> INSTRUCTIONS FOR THE TASK
Among the records, which lines hold the word "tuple"? Pick them out.

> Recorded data

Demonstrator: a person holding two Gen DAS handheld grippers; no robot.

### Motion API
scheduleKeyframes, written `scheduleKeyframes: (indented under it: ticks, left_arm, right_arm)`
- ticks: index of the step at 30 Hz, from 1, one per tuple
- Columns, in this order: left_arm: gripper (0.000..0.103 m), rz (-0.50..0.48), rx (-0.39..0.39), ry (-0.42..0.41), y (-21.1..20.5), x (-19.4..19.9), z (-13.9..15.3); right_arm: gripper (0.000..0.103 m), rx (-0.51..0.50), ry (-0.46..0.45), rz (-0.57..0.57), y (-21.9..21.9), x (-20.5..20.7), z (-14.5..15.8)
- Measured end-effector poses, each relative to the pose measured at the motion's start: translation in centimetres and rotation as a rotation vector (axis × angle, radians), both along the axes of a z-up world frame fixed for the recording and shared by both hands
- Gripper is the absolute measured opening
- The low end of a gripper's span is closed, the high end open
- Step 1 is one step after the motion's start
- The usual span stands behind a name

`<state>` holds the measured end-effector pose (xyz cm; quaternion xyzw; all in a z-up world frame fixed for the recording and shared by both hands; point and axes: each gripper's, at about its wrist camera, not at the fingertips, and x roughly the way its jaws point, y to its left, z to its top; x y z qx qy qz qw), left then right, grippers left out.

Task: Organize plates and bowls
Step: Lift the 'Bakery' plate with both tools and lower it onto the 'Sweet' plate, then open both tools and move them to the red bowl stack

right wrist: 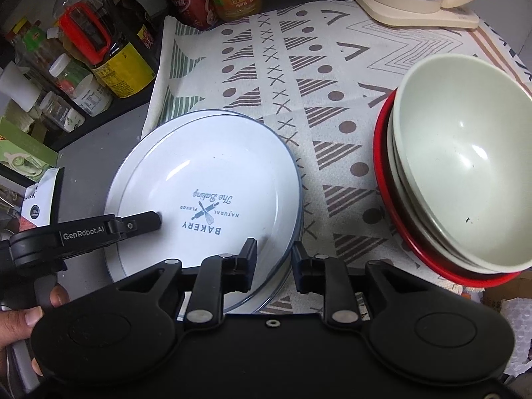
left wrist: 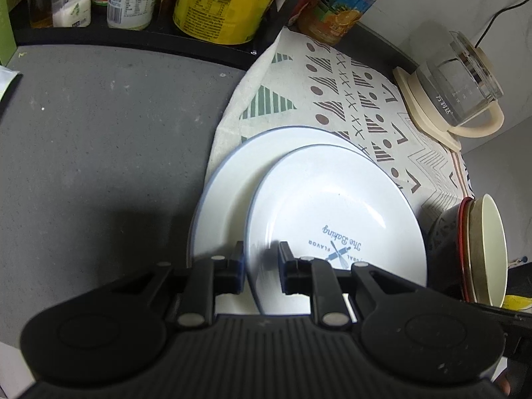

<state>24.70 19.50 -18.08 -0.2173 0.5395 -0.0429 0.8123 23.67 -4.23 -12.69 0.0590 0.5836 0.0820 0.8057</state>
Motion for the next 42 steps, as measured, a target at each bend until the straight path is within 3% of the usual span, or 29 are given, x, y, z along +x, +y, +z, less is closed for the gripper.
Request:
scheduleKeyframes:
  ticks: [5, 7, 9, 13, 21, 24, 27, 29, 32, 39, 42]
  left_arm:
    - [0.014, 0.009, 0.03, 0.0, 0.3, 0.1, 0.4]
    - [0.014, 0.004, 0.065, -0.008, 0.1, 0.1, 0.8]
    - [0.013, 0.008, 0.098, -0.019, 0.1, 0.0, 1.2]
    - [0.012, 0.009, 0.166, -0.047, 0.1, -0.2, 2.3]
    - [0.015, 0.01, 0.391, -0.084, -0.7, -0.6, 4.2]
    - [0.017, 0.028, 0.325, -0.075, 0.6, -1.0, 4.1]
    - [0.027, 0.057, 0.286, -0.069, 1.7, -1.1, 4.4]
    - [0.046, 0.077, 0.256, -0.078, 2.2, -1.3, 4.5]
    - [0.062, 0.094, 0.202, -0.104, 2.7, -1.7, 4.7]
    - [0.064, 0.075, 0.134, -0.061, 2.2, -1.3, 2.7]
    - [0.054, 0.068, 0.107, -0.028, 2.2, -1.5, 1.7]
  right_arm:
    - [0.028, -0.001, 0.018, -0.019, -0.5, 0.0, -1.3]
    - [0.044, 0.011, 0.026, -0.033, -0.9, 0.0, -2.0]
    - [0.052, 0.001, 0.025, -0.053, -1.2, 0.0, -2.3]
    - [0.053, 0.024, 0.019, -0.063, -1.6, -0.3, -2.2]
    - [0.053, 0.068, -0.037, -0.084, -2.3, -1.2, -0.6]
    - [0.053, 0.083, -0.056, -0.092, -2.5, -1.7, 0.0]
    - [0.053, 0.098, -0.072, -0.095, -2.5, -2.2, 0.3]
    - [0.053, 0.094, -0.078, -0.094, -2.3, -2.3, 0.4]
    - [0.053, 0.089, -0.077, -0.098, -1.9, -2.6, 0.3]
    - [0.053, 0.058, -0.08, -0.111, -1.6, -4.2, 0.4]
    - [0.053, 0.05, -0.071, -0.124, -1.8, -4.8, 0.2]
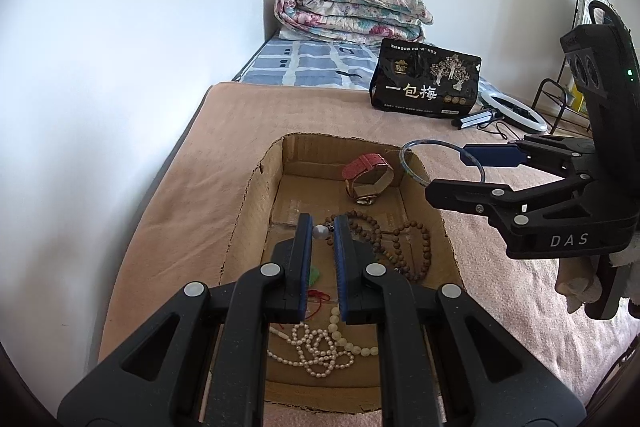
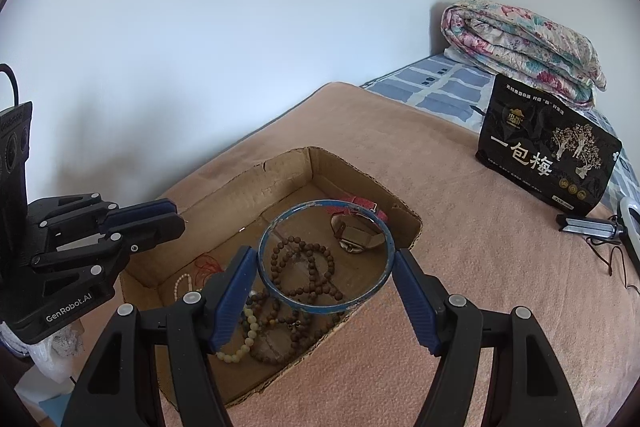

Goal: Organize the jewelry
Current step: 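Carry the pearl bead with the left tool while the right tool carries the bangle over the box, then open both tools to drop the pearl bead and blue bangle into the box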

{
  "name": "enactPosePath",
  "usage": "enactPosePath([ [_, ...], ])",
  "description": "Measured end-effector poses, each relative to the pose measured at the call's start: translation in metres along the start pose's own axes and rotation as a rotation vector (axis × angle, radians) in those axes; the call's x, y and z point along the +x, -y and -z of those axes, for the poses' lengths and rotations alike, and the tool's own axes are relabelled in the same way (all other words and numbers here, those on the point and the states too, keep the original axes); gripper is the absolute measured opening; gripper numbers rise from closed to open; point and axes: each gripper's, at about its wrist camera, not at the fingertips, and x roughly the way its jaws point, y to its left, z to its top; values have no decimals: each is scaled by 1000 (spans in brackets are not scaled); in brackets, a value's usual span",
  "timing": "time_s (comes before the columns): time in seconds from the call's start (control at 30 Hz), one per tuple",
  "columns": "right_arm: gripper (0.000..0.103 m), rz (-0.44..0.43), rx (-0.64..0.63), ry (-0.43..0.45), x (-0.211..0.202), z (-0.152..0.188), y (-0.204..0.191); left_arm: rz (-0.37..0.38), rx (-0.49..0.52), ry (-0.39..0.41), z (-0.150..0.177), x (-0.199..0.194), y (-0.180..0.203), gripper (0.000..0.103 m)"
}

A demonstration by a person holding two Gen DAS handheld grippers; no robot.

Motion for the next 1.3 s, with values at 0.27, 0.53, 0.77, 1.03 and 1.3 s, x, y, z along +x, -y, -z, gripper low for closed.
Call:
enactPosePath([
  [0.27, 72, -13, 21, -17, 14, -1, 0, 7, -8, -19, 6, 6, -6, 9],
  [0.53, 72, -22, 26, -27, 24, -6, -2, 6, -8, -25, 9, 8, -7, 9],
  [0.77, 80, -21, 38, -27, 26, -10, -2, -2, 2, -37, 11, 10, -5, 9],
  [1.03, 86, -10, 44, -8, 18, -12, -2, -11, -19, -23, 12, 4, -6, 48],
  [1.3, 86, 3, 41, 1, 7, -11, -3, -21, -11, -13, 10, -6, 0, 48],
])
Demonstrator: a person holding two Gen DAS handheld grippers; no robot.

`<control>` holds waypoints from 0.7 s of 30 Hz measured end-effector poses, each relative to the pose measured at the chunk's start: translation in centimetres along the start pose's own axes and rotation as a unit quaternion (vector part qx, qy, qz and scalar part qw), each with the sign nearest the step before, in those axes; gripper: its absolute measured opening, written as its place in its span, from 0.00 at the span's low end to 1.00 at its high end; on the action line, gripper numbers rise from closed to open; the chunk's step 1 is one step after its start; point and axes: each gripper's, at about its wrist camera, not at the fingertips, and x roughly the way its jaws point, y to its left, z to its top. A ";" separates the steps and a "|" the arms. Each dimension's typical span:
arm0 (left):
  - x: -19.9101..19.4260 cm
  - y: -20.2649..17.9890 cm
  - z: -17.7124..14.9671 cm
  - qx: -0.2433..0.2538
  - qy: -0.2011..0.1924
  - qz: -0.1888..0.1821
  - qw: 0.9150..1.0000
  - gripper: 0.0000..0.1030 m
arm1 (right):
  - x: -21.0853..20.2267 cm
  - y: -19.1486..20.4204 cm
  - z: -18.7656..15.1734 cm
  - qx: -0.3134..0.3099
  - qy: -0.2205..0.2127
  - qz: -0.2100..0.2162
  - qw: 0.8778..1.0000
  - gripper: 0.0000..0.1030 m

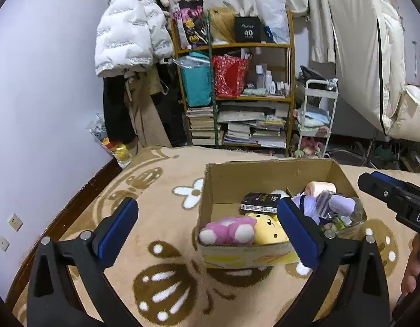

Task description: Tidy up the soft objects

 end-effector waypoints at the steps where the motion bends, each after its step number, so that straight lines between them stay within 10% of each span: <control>1: -0.7 0.2 -0.1 -0.002 -0.005 0.001 1.000 0.99 | -0.4 0.1 0.0 -0.002 -0.003 -0.001 1.000 0.57; 21: -9.6 0.6 -2.5 0.004 -0.044 0.008 0.999 0.99 | -8.4 2.5 -1.0 -0.034 -0.046 -0.033 0.998 1.00</control>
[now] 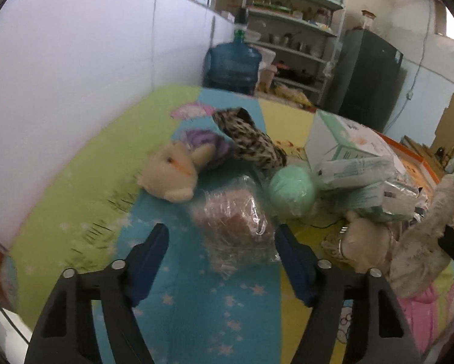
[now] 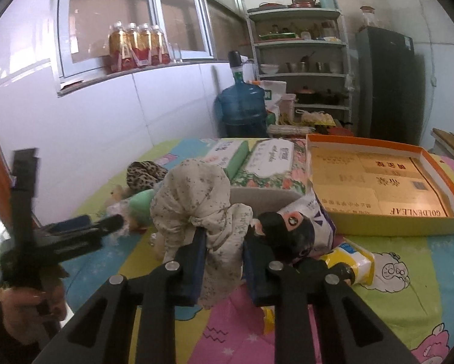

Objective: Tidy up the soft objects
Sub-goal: 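Grasp the clear bag with the left tool while the right tool grasps the floral scrunchie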

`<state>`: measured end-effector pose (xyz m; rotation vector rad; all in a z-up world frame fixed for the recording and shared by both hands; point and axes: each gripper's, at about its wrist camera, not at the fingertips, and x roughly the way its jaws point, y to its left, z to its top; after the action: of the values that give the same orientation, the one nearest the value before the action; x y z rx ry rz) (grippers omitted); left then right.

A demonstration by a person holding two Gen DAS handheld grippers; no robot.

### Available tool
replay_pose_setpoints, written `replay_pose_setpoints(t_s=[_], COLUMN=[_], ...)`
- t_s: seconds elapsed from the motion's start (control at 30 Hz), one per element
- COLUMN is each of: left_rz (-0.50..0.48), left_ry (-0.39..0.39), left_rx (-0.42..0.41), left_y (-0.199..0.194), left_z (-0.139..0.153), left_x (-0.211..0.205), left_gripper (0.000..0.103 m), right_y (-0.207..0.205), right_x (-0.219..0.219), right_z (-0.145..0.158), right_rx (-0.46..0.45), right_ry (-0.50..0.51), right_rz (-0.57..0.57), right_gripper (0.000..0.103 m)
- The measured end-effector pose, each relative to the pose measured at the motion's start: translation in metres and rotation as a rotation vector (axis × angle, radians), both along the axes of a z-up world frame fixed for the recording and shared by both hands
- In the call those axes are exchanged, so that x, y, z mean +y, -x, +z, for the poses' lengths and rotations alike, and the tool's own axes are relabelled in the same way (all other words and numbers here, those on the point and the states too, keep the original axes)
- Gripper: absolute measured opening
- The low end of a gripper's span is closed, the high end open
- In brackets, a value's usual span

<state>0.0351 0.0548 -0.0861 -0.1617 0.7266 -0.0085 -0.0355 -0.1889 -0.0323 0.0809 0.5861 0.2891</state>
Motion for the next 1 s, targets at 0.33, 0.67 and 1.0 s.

> RESULT
- ticks: index of the step at 30 Hz, from 1, one per tuple
  "timing": "time_s (comes before the columns): time in seconds from the call's start (control at 30 Hz), one per tuple",

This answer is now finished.